■ Task prompt ■
Look for "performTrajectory" in the listing below. Gather each line that contains it.

■ Information supplied ■
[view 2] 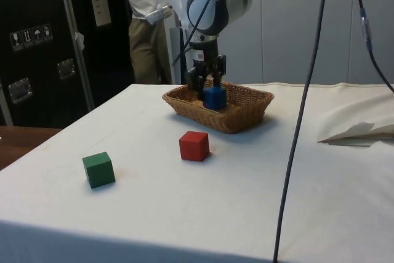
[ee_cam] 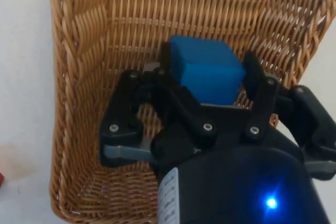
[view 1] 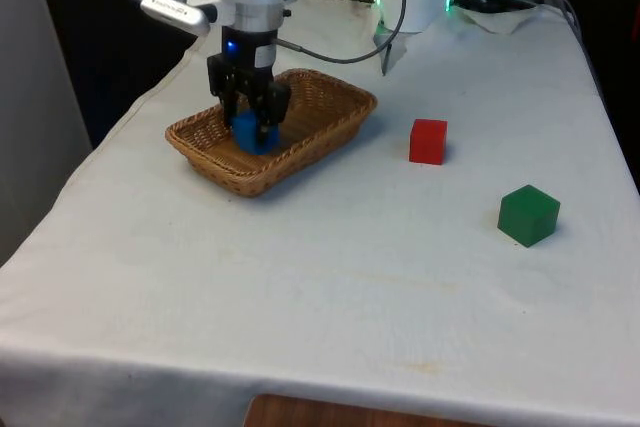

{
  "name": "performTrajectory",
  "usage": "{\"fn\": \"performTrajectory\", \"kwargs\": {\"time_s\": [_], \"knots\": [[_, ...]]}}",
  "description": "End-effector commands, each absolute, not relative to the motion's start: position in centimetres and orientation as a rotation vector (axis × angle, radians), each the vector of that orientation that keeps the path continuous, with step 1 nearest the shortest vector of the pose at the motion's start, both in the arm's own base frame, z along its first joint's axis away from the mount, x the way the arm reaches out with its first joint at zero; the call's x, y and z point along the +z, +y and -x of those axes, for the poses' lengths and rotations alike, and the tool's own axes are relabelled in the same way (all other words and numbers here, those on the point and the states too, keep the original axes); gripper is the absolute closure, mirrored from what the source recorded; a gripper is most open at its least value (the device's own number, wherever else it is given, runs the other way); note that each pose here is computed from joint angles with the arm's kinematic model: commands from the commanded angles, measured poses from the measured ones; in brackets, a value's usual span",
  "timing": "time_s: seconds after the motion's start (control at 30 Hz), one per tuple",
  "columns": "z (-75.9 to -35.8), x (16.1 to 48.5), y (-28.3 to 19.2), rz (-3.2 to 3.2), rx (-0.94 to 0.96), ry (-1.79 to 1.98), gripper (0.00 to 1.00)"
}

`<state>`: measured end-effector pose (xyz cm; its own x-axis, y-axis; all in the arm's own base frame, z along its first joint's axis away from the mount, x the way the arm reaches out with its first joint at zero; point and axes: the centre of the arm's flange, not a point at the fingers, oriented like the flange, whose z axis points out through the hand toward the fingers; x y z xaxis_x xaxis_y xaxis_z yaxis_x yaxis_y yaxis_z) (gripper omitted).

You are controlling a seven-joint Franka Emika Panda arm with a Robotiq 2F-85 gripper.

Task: Pick up the blue cube and place it into the basket.

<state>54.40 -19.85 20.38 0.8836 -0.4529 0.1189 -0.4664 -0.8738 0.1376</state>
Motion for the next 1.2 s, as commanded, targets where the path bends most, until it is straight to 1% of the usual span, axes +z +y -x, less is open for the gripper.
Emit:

■ Output for this task ■
  "name": "performTrajectory",
  "usage": "{\"fn\": \"performTrajectory\", \"kwargs\": {\"time_s\": [_], \"knots\": [[_, ...]]}}",

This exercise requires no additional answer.